When Clemency sits next to Sam on an airplane, she thinks she may have just met the man of her dreams. Until Clem discovers he’s married. Three years later Clemency has moved on and is living in the seaside town of St. Carys when Sam re-enters Clemency’s life as her stepsister Belle’s boyfriend. Belle doesn’t know that Sam and Clemency have already met and Clemency soon finds herself in the midst of a love triangle.
I didn’t love this book as much as I’ve loved other Jill Mansell’s books. I felt that a couple of the storylines were a bit far-fetched and I found myself rolling my eyes at how nicely everything was wrapped up. There was also one character that I wasn’t especially fond of. I felt that her redemption happened a little too fast to be believable and that her happy ending was a little too easy.
The setting of the book, however, was excellent. The town of St. Carys contains many quirky characters who are all dealing with their own problems. Some of the topics Mansell touched on include unrequited love, adoption, cancer, and race. I did like the character of Clemency. I found her to be funny and relatable and I really enjoyed her relationship with her co-worker Ronan. They have such a genuine and close friendship which really comes across in their interactions and banter.
As with all her books, Jill Mansell has the ability to draw you into her story. Her writing is entertaining, easy to read, and I spent multiple hours engrossed in this book. St. Carys was quaint and the descriptions of the people and community made me want to visit to see more of this idyllic town. I definitely want to meet all the background characters and hear more of their stories.
Overall, this book is not a bad read; however I’ve read plenty of Jill Mansell’s books that I’ve liked better.

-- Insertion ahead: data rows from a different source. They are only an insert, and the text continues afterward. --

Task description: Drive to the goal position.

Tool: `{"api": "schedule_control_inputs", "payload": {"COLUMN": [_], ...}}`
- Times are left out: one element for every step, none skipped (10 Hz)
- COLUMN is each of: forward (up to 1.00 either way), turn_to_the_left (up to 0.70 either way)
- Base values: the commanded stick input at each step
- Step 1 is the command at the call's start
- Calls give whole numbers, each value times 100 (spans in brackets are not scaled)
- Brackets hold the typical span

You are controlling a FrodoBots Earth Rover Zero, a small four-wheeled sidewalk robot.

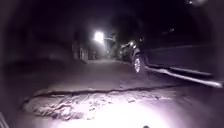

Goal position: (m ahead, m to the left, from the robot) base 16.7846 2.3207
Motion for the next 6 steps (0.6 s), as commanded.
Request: {"api": "schedule_control_inputs", "payload": {"forward": [70, 70, 70, 70, 70, 70], "turn_to_the_left": [0, 0, 0, 0, 0, 0]}}
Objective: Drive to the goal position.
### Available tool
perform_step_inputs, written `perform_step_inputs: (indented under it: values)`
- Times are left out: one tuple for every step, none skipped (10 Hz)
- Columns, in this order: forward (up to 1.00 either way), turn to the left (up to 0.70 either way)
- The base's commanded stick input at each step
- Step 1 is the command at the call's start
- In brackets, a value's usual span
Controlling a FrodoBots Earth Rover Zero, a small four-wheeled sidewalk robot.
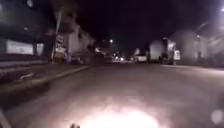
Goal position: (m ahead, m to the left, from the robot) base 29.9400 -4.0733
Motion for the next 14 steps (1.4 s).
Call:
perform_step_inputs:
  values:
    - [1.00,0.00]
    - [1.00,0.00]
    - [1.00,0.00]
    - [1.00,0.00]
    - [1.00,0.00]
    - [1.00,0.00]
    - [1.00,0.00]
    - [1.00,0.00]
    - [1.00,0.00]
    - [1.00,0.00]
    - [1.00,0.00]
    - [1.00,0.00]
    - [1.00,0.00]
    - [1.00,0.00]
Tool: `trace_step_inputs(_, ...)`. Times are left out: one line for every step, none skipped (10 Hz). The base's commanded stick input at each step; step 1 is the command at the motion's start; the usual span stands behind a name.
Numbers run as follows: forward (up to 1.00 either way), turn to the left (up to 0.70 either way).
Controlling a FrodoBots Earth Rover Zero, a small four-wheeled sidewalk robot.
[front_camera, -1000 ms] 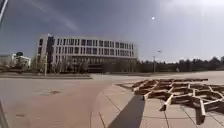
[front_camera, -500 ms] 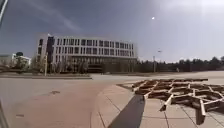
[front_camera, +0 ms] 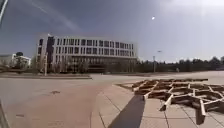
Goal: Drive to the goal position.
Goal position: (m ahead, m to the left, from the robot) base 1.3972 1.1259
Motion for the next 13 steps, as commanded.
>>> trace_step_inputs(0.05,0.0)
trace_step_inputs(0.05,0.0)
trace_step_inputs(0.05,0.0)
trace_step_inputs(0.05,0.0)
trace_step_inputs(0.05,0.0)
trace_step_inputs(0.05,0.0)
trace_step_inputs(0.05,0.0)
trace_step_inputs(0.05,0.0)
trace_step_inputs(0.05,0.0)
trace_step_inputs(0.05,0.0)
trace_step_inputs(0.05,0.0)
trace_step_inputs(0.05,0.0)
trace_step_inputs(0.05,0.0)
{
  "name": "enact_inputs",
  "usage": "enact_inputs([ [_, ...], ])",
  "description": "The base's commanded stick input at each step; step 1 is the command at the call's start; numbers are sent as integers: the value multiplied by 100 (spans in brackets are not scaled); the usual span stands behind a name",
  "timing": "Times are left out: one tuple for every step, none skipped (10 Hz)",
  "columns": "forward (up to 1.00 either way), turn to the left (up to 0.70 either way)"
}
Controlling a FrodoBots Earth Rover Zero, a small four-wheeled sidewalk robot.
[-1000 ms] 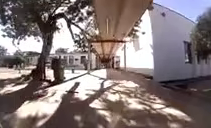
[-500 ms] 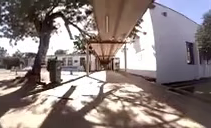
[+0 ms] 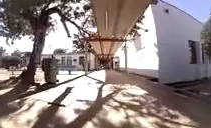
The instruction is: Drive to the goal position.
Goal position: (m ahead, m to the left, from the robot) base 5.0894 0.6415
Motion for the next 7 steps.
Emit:
enact_inputs([
  [70, 0],
  [70, 0],
  [70, 0],
  [70, 0],
  [70, 0],
  [70, 0],
  [70, 0],
])
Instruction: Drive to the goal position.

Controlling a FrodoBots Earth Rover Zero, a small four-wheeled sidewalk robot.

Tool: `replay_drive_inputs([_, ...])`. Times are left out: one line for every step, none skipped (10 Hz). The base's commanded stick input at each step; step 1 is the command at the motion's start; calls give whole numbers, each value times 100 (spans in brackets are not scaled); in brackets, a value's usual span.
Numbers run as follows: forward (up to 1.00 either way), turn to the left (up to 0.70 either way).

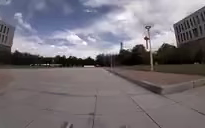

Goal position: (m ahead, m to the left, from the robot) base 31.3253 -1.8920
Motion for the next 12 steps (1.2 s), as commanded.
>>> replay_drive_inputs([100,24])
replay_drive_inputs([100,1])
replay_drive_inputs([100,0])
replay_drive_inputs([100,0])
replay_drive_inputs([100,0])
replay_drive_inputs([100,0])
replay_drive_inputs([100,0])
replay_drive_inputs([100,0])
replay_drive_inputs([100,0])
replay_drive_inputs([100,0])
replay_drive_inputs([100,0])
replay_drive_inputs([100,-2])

The employees at the Orsk furniture superstore in Cleveland, Ohio are mystified. Every morning they arrive at work only to find rearranged furniture, broken bookshelves, and graffiti in the bathrooms. When three employees volunteer to spend the night at the store to figure out what is going on, they find something more sinister than they ever believed.
You guys, this book is creepy and twisted. If it were a movie, I would have watched it with my hands in front of my face, peeking through my fingers, and I never would have watched it at night in the dark.

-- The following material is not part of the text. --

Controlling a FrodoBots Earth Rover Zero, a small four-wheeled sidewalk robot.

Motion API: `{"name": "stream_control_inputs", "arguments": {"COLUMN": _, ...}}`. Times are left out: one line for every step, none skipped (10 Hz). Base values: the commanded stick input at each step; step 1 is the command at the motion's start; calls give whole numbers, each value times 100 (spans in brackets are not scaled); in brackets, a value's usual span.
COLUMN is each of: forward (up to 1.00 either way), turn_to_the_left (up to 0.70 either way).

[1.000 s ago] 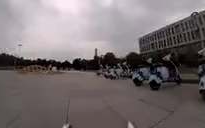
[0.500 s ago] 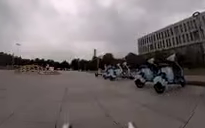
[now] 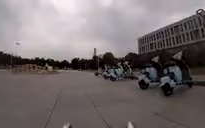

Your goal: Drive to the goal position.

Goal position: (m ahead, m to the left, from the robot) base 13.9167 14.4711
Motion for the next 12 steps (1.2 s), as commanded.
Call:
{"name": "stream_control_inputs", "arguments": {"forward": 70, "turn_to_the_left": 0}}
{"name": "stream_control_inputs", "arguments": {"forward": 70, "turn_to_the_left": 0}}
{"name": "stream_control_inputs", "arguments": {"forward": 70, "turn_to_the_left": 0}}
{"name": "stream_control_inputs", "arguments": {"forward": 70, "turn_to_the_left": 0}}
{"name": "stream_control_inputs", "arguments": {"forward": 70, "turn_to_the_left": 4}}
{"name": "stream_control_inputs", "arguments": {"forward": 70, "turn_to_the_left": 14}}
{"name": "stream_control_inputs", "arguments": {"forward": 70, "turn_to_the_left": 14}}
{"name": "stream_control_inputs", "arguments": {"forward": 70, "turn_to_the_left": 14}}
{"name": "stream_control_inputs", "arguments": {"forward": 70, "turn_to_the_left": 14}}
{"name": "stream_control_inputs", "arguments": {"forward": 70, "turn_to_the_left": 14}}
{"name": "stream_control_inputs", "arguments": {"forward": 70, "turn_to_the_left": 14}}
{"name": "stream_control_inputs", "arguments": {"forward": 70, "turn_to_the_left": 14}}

I thought this might be a good book to read on vacation. It wasn’t. The reviews for this book said it was fun and funny and light-hearted. I have to wonder if we were reading the same book. I kept waiting for something amusing to happen, and while the beginning of the book starts off light and humorous by comparing store employees to zombies, the book soon takes a dark turn.
This book was clever, as it’s a horror story set in a knock-off Ikea store. I’m not dissatisfied that I read this book, but I wish I knew what I was getting into.

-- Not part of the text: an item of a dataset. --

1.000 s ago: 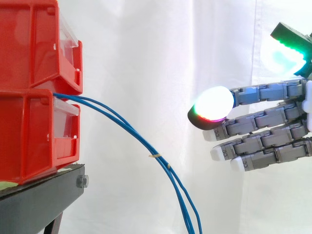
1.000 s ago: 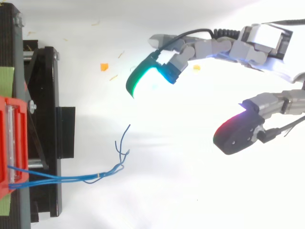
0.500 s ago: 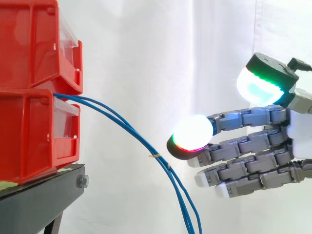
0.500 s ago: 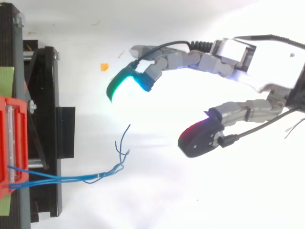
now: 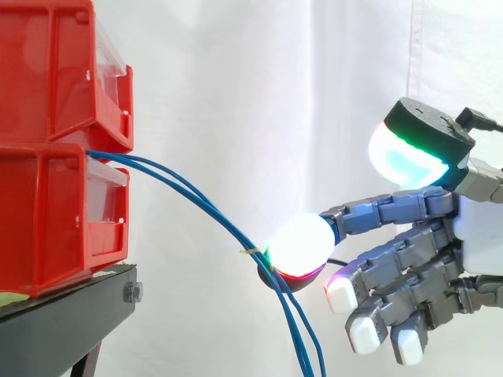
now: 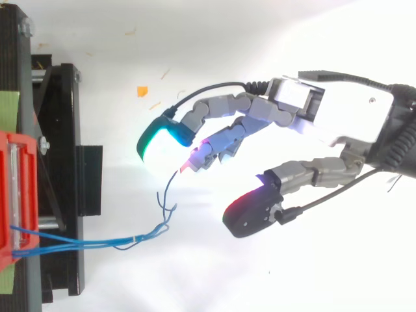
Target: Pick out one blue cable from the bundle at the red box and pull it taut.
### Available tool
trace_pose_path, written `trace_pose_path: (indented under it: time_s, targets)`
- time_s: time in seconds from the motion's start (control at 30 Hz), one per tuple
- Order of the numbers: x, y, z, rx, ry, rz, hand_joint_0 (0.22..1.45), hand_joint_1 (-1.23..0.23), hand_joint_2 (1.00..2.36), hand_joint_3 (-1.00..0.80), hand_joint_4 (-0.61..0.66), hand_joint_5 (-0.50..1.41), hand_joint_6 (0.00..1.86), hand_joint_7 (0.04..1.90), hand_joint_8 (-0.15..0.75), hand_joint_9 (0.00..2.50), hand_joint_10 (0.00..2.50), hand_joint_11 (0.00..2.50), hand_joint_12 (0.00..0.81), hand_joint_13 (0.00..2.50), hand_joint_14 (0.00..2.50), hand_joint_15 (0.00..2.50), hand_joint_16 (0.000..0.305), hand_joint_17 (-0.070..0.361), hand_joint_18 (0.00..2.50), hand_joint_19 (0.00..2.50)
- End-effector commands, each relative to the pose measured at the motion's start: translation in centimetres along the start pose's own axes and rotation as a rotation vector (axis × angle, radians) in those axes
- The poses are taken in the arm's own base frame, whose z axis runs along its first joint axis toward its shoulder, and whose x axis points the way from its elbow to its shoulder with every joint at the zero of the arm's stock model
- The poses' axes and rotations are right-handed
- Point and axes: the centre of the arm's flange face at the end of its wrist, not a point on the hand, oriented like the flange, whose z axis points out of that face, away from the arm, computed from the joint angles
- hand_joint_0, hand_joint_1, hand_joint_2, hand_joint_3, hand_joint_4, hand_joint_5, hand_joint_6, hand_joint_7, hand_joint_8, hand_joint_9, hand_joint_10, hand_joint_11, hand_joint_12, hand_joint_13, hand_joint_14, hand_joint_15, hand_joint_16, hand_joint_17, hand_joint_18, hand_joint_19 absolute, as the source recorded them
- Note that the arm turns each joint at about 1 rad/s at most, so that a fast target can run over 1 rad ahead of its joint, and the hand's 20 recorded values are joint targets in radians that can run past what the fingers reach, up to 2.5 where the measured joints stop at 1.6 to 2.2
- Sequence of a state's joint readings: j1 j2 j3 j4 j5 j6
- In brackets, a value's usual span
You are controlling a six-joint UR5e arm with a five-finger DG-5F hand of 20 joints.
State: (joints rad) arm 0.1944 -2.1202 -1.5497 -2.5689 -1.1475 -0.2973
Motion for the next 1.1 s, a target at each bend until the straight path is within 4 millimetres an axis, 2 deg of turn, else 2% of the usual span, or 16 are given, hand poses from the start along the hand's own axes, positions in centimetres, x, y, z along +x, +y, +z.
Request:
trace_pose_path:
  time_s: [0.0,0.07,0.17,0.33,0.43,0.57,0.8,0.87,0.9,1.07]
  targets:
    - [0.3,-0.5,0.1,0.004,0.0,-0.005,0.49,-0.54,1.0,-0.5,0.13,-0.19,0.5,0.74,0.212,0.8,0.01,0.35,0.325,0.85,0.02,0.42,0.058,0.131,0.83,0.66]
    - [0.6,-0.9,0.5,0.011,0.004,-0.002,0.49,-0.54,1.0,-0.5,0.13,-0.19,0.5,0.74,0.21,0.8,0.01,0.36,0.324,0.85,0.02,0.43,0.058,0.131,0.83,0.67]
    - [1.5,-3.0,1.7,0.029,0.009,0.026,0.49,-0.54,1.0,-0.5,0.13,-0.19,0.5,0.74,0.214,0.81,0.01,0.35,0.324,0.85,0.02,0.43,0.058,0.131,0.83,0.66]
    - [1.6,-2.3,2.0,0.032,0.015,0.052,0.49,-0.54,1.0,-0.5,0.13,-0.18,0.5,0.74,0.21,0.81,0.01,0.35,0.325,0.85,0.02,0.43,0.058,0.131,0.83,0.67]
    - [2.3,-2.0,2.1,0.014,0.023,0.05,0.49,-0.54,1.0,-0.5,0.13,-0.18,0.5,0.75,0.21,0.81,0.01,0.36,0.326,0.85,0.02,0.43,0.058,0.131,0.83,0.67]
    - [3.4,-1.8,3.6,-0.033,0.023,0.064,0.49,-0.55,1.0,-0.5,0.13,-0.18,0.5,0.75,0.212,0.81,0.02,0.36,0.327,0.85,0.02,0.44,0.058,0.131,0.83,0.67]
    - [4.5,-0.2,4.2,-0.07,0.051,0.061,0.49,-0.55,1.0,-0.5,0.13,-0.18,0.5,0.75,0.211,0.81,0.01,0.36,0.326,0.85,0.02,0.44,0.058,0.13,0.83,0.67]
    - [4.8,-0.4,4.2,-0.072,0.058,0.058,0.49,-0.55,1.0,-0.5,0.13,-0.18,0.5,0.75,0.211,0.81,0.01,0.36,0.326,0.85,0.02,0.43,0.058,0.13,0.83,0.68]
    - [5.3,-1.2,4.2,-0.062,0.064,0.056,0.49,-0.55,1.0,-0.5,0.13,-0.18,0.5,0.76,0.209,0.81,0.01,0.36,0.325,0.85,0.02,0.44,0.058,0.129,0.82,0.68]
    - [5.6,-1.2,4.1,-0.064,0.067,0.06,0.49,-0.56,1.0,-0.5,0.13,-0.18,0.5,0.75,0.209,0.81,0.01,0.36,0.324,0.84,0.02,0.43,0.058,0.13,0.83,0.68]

If you’re looking for a scary book to read with ghosts, this is one for you.
One night, single mom Louise meets a man in a bar. They hit it off, share a kiss and then he leaves. Louise is riding on cloud 9, thinking she has finally met a man who likes her, only to be thrown the next day when her new boss David walks in and it’s the man from the bar. Oh, and he’s married. Louise is determined to forget about the kiss, but David can’t stay away. Things only become more complicated when Louise meets and befriends Adele, who turns out to be David’s wife. As Louise is drawn more into David and Adele’s lives, she discovers that everything is not what it seems.
This is a difficult review to write. I don’t want to say too much, however just by saying that you know that something bizarre is going to happen at some point in the book. I will say that this book took a sharp turn from the direction I was expecting it to take and the ending was completely unpredicted.
I was a bit surprised that I enjoyed this book. Characters who cheat are one of my pet peeves. However, Louise is just naïve enough that you feel sorry for her as she stumbles through her relationships with Adam and Adele. Is Adele really the victim here or is she a manipulative housewife? And why does Adam appear drunk all the time? None of these characters are very stable and it’s not always clear who we should be rooting for.
Apparently the marketing for this book came with the hashtag #wtfthatending. And, yes, this book is crazy enough to warrant it.